TRUE ANOMALY IN LOCAL ROBO-JOURNALISM New sour-beer hotspot True Anomaly Brewing Company, which opened last month in the former electrical warehouse at 2012 Dallas St. just west of the main East Village campus in East Downtown (and possibly in the path of the planned expansion of I-45) “seems to be a welcome addition to the neighborhood,” declares a writeup appearing on the Houston Chronicle website. But this is not your average new-place-opening report — well, at least not yet. A note at the bottom indicates the report was “created automatically using local business data” (presumably from the Eater Houston story and 3 Yelp reviews noted in the text), “then reviewed and augmented by an editor.” The source: Local-story bot purveyor Hoodline, “a collaboration between experienced local reporters and innovative data scientists and engineers, combining the latest computational methods and tools with journalistic insights, news judgment, and thoughtful design to develop a new form of news reporting.” Hoodline has been quietly feeding stories and listicles to both ABC News and Hearst Media since last year — but you can skip the middlemen and soak up the company’s regular stream of assembled and ready-for-publication Houston auto-stories directly from this link. [Houston Chronicle; Eater Houston; Hoodline] Photo of True Anomaly Brewing Company: Charles W.

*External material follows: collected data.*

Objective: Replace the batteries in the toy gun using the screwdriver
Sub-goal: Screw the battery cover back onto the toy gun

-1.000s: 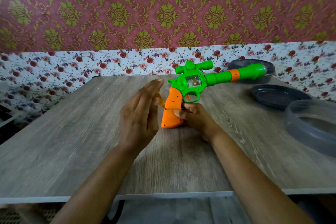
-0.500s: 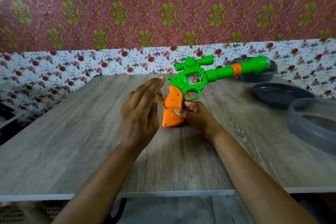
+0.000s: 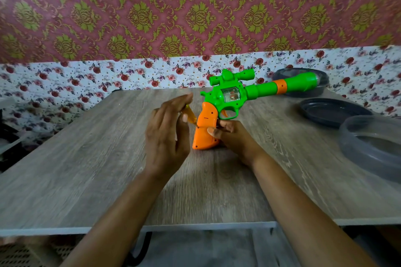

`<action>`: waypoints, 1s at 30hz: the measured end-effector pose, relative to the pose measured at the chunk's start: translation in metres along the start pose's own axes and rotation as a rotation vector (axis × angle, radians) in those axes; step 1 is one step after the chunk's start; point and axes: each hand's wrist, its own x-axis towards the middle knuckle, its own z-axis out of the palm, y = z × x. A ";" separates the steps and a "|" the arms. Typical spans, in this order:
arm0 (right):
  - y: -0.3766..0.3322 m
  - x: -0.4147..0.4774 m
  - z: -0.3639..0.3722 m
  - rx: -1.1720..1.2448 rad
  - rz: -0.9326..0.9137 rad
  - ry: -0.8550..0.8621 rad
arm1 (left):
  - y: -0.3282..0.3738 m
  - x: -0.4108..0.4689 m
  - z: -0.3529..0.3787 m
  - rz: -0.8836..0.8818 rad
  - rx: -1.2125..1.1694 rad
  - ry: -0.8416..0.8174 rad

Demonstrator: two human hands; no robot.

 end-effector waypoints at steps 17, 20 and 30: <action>-0.002 -0.007 0.001 -0.069 -0.073 0.022 | 0.011 0.000 0.000 0.045 0.018 -0.076; -0.004 -0.010 0.003 -0.090 -0.087 0.043 | 0.014 -0.001 0.004 0.051 0.067 -0.058; -0.010 -0.026 -0.005 -0.168 -0.078 0.114 | 0.029 -0.005 0.001 -0.137 -0.038 -0.037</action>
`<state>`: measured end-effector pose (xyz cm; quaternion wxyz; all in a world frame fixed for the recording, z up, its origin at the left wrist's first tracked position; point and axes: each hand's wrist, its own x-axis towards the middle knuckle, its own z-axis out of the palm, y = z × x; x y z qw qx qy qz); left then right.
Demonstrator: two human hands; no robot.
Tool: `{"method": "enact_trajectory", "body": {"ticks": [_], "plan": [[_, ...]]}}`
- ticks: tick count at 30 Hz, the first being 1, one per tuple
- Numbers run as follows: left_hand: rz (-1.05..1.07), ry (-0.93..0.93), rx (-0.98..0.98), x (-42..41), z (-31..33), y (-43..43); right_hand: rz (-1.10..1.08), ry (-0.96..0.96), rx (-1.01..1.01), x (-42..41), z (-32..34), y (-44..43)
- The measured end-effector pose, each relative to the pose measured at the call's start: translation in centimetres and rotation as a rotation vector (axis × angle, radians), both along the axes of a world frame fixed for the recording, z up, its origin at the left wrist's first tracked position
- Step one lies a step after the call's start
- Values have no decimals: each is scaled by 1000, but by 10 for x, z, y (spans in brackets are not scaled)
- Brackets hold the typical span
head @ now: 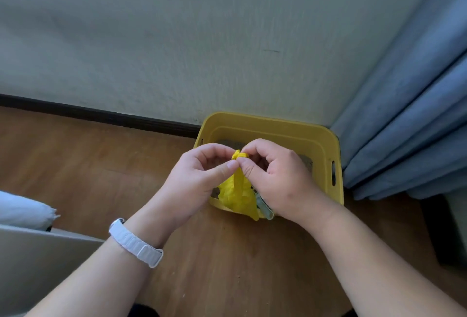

This sort of “journalism” was brought to light a few years ago. Companies hired writers in the south Asia to find press releases from areas in the US where they have paying clients. The “writers” would create an “article” based on the press release, assign it a fake by-line and send it to the client newspaper. The newspaper got content about their area without paying a local reporter.
I, for one, welcome our new robot overlords.